* **EXERCISE PROMPT**:
Your task is to repeat the entries exactly. Leave the pictures out.

- - - - - - -

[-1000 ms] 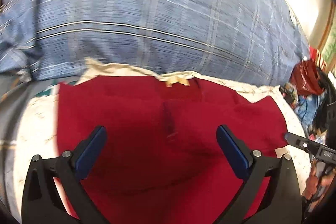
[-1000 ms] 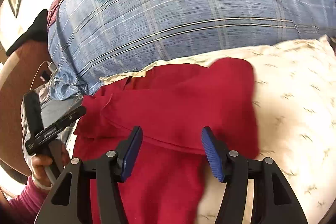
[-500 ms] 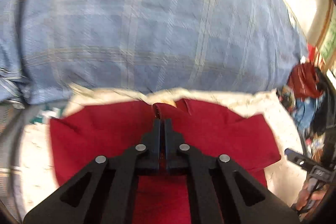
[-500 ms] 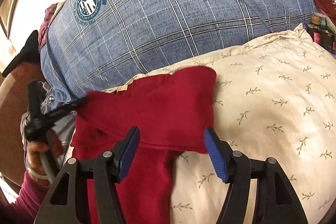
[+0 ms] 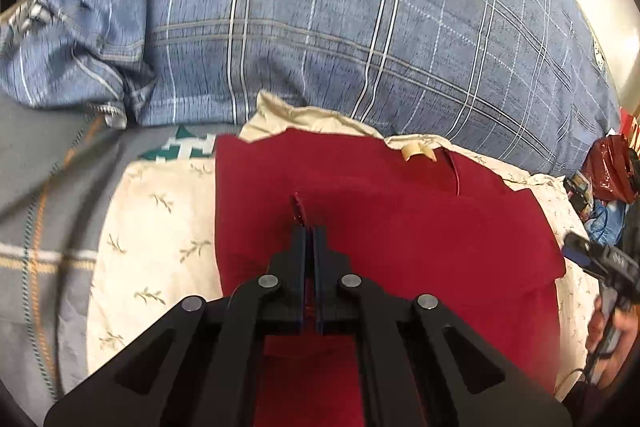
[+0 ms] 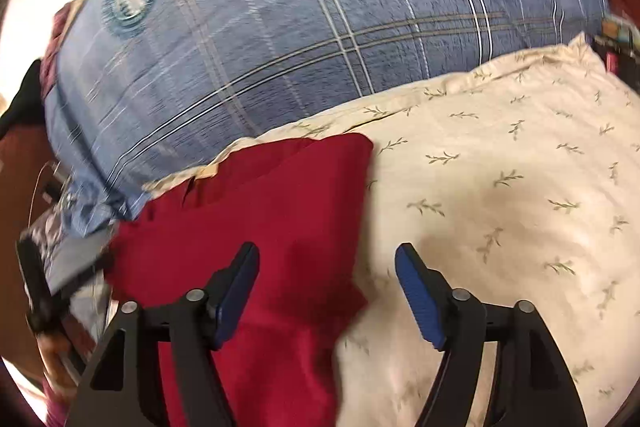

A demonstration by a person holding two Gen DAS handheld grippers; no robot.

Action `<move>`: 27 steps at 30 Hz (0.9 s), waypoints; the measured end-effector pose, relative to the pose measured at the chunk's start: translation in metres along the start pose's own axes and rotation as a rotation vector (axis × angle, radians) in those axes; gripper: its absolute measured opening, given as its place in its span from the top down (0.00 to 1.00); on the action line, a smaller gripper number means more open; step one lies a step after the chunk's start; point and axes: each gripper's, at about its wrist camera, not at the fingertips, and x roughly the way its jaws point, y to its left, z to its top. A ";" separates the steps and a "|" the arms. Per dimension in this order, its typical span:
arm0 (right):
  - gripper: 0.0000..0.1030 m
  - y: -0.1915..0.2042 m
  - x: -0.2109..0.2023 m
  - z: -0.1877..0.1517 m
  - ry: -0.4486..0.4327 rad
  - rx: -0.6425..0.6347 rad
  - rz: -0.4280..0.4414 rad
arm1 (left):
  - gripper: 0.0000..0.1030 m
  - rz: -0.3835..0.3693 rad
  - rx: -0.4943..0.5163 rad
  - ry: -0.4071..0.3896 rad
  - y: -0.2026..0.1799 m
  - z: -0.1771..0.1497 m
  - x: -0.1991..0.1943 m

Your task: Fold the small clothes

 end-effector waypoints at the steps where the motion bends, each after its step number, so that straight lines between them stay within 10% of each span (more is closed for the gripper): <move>1: 0.25 -0.002 0.012 0.006 0.019 0.018 0.007 | 0.99 -0.003 -0.007 -0.002 0.002 -0.002 0.002; 4: 0.28 -0.003 0.039 0.014 0.074 0.042 -0.010 | 0.99 -0.003 -0.006 -0.005 0.002 -0.004 0.006; 6: 0.86 0.009 0.055 0.016 0.094 -0.064 -0.046 | 0.99 -0.001 0.004 -0.006 0.002 -0.005 0.009; 7: 0.88 0.015 0.056 0.016 0.090 -0.117 -0.068 | 0.99 -0.007 0.003 -0.005 0.003 -0.006 0.010; 13: 0.86 0.025 0.054 0.007 0.028 -0.227 -0.231 | 0.93 -0.011 0.010 0.013 0.000 -0.008 0.021; 17: 0.64 0.016 0.032 0.004 -0.036 -0.163 -0.284 | 0.81 0.025 0.064 0.006 -0.010 -0.013 0.018; 21: 0.64 0.023 -0.009 -0.003 -0.084 -0.130 -0.172 | 0.66 0.014 0.061 0.000 -0.013 -0.014 0.018; 27: 0.73 0.045 0.021 -0.038 0.057 -0.295 -0.205 | 0.58 0.060 0.129 -0.016 -0.025 -0.020 0.020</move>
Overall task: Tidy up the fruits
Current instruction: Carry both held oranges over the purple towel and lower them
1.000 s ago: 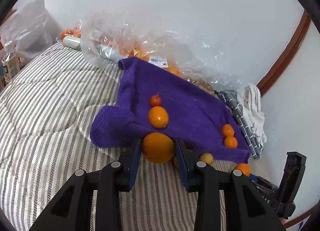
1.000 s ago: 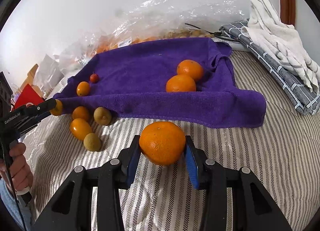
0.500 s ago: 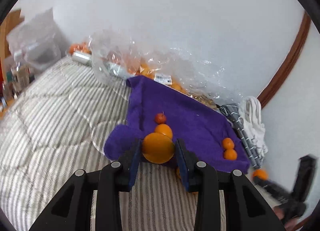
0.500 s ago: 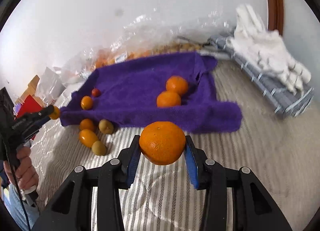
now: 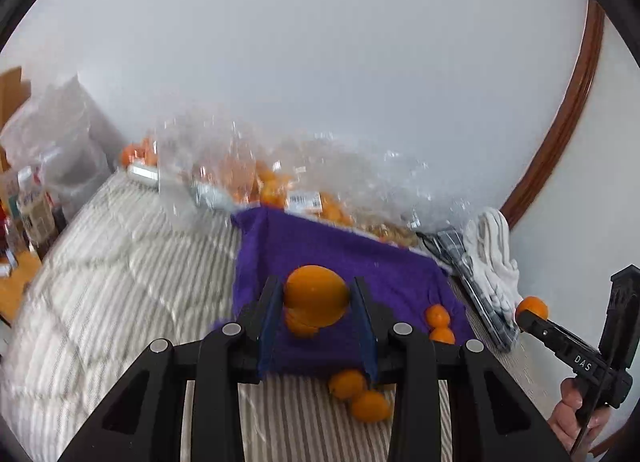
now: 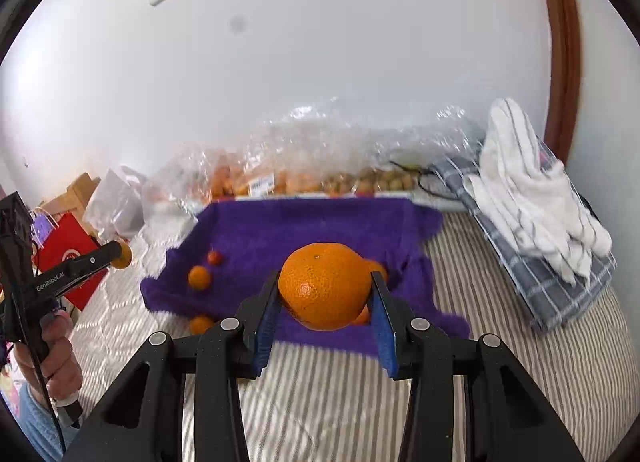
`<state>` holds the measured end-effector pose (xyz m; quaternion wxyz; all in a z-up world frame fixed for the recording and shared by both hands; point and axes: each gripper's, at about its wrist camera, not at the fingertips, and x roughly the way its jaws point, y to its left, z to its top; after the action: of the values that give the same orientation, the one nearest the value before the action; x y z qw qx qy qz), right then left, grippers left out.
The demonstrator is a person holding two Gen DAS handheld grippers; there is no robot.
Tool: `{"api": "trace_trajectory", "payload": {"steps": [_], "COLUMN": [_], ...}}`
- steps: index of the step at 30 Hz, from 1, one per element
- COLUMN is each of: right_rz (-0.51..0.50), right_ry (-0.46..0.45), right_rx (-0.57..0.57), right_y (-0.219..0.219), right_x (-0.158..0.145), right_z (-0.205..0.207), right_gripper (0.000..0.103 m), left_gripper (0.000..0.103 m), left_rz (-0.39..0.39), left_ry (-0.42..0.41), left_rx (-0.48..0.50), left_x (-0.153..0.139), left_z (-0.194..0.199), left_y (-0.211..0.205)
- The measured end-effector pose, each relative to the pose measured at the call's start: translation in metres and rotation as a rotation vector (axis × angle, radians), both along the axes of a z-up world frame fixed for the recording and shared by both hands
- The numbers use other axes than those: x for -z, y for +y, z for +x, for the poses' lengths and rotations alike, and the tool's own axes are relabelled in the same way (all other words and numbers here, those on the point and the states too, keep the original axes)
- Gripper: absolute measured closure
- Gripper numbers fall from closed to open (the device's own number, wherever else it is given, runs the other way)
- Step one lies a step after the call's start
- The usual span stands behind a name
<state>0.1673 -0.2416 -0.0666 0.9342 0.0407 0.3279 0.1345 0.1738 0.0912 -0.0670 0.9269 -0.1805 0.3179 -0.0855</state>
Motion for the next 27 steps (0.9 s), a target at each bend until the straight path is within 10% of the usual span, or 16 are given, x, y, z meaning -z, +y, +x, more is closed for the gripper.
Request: {"api": "trace_trajectory", "payload": {"steps": [13,27], "right_rz": [-0.006,-0.064], "right_ry": [-0.052,0.069], "right_rx": [-0.032,0.027], "right_y": [0.029,0.006], "right_x": [-0.008,0.063], "right_z": [0.068,0.115], "right_gripper": [0.061,0.061], "left_gripper": [0.070,0.070], "left_rz": [0.041,0.092], "left_ry": [-0.025,0.087], "left_rx": [-0.041,-0.040], "left_x": [-0.005,0.060], "left_z": [0.065,0.083], "left_y": [-0.001,-0.005]}}
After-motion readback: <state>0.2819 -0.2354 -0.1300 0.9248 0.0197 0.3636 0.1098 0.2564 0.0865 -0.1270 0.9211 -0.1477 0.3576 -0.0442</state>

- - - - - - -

* **ANSWER AREA**:
[-1000 ms] 
[-1000 ms] 
[-500 ms] 
[-500 ms] 
[+0 ms] 
[+0 ms] 

A demonstration by a person holding two Gen DAS handheld grippers; no robot.

Action `<move>`: 27 steps at 30 Hz (0.9 s), waypoints; the measured end-effector pose, relative to the pose measured at the chunk's start: translation in metres along the start pose's own axes and rotation as a rotation vector (axis × angle, radians) in those axes; gripper: its absolute measured opening, given as its place in its span from the top down (0.00 to 1.00); on the action line, a smaller gripper number means more open; step one lies a step after the chunk's start; point and axes: each gripper's, at about its wrist camera, not at the fingertips, and x roughly the way its jaws point, y to its left, z to its top. A ";" separates the steps and a "|" the arms. Per dimension in this order, its typical span:
arm0 (right):
  - gripper: 0.0000..0.1030 m
  - y: -0.1915..0.2042 m
  - x: -0.2109..0.2023 m
  - z: -0.1877..0.1517 m
  - ry: -0.4486..0.4327 rad
  - rx: -0.6425..0.6347 rad
  - rz: -0.4280..0.4414 rad
arm1 (left):
  - gripper: 0.0000..0.1030 m
  - rz: -0.3835..0.3693 rad
  - rx: -0.4943..0.5163 rad
  - ry: -0.4071..0.3896 rad
  - y: -0.2026..0.1799 m
  - z: -0.1771..0.1497 m
  - x: -0.1991..0.1943 m

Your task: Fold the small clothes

 end-effector waypoints at the steps where the motion bends, each after its step number, so that straight lines between them stay within 10% of each span (more is closed for the gripper): <move>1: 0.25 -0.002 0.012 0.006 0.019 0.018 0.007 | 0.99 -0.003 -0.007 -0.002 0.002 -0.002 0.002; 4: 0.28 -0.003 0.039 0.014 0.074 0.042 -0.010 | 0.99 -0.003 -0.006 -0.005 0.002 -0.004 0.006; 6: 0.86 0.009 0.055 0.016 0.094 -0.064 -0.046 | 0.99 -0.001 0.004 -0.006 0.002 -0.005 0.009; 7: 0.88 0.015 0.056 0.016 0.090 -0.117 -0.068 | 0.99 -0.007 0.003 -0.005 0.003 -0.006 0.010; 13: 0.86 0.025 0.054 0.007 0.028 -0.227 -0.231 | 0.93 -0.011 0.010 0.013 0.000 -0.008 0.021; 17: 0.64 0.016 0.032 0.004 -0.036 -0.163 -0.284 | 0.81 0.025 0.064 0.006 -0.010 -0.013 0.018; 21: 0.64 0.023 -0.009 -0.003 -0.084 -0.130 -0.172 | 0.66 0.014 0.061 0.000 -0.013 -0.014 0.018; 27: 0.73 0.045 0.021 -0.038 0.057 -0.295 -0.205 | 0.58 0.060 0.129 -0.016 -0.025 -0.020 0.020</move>
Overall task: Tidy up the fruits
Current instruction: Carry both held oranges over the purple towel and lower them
1.000 s ago: 
1.000 s ago: 
0.500 s ago: 
0.500 s ago: 
now: 
now: 
`<state>` holds the measured end-effector pose (xyz m; quaternion wxyz; all in a z-up world frame fixed for the recording and shared by both hands; point and axes: each gripper's, at about its wrist camera, not at the fingertips, and x roughly the way its jaws point, y to its left, z to its top; after the action: of the values that give the same orientation, the one nearest the value before the action; x y z qw qx qy qz), right then left, grippers left out.
The demonstrator is a person holding two Gen DAS handheld grippers; there is no robot.
Tool: `{"api": "trace_trajectory", "payload": {"steps": [_], "COLUMN": [_], ...}}`
- steps: index of the step at 30 Hz, from 1, one per element
- COLUMN is each of: right_rz (-0.51..0.50), right_ry (-0.46..0.45), right_rx (-0.57..0.57), right_y (-0.219..0.219), right_x (-0.158..0.145), right_z (-0.205..0.207), right_gripper (0.000..0.103 m), left_gripper (0.000..0.103 m), left_rz (-0.39..0.39), left_ry (-0.42..0.41), left_rx (-0.48..0.50), left_x (-0.153..0.139), left_z (-0.194..0.199), left_y (-0.211..0.205)
- The measured end-effector pose, each relative to the pose measured at the call's start: translation in metres and rotation as a rotation vector (axis × angle, radians), both along the axes of a z-up world frame fixed for the recording and shared by both hands
- The numbers use other axes than those: x for -z, y for +y, z for +x, for the poses' lengths and rotations alike, and the tool's own axes are relabelled in the same way (all other words and numbers here, those on the point and the states too, keep the original axes)
- Gripper: absolute measured closure
- Gripper numbers fall from closed to open (the device's own number, wherever else it is given, runs the other way)
- Step one lies a step after the call's start
- The usual span stands behind a name
<state>0.1673 -0.2416 -0.0666 0.9342 0.0407 0.3279 0.1345 0.1738 0.0912 -0.0670 0.9269 -0.1805 0.3179 -0.0855</state>
Motion for the next 27 steps (0.9 s), a target at each bend until the straight path is within 10% of the usual span, or 16 are given, x, y, z meaning -z, +y, +x, more is closed for the gripper.
Request: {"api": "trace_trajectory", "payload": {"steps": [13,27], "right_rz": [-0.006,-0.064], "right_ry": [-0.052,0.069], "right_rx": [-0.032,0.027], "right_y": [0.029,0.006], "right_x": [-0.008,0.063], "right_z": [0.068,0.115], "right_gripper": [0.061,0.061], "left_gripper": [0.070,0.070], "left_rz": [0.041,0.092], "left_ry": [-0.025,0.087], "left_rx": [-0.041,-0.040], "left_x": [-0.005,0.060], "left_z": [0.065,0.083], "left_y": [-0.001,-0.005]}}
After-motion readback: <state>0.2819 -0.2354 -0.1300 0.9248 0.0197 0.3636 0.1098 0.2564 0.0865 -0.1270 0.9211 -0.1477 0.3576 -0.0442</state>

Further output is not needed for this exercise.